## ABOUT THIS TASK:
Set down exactly the lines below between the line holding "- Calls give" and the line holding "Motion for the", inclusive; no other line belongs in the answer.
[[ COLLECTED MATERIAL, beginning ]]
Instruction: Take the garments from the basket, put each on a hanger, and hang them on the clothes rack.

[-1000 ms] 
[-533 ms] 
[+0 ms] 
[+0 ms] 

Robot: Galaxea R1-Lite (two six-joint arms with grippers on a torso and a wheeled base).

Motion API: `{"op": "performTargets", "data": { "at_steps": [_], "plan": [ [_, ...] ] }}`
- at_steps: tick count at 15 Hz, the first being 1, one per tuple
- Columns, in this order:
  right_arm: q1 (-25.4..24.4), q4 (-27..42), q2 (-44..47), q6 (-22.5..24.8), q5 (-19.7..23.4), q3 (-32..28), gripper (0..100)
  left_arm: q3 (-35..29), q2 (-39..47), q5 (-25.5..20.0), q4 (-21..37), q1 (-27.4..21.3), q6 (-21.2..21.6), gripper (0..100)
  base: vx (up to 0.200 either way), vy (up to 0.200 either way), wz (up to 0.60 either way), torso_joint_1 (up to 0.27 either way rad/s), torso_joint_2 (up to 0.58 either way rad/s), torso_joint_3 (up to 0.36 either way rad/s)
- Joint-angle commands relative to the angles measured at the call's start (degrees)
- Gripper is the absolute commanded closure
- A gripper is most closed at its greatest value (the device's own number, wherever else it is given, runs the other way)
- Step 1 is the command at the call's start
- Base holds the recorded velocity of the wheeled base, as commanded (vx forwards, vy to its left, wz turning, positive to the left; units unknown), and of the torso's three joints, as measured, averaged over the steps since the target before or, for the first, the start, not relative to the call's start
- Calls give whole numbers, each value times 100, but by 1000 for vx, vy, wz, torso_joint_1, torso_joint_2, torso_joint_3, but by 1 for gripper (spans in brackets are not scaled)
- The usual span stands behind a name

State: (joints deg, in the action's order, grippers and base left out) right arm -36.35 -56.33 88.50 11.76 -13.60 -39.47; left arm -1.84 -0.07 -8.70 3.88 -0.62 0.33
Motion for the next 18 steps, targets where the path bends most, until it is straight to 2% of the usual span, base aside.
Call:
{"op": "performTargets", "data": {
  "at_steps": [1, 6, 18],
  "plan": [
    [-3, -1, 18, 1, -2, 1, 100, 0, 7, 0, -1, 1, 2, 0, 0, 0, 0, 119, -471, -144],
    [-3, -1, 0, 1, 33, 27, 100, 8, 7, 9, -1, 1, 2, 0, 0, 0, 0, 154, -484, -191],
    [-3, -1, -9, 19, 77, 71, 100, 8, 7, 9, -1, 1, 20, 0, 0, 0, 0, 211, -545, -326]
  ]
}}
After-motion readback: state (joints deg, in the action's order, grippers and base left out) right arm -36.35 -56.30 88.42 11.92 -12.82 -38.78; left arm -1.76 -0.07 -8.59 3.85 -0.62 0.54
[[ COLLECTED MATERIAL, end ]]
## EXERCISE OUTPUT:
- Calls give whole numbers, each value times 100, but by 1000 for vx, vy, wz, torso_joint_1, torso_joint_2, torso_joint_3, but by 1 for gripper (spans in brackets are not scaled)
- The usual span stands behind a name

State: (joints deg, in the action's order, grippers and base left out) right arm -36.35 -56.33 88.50 11.76 -13.60 -39.47; left arm -1.84 -0.07 -8.70 3.88 -0.62 0.33
Motion for the next 18 steps, targets where the path bends most, until it is straight to 2% of the usual span, base aside.

Nothing remains to be done for this exercise.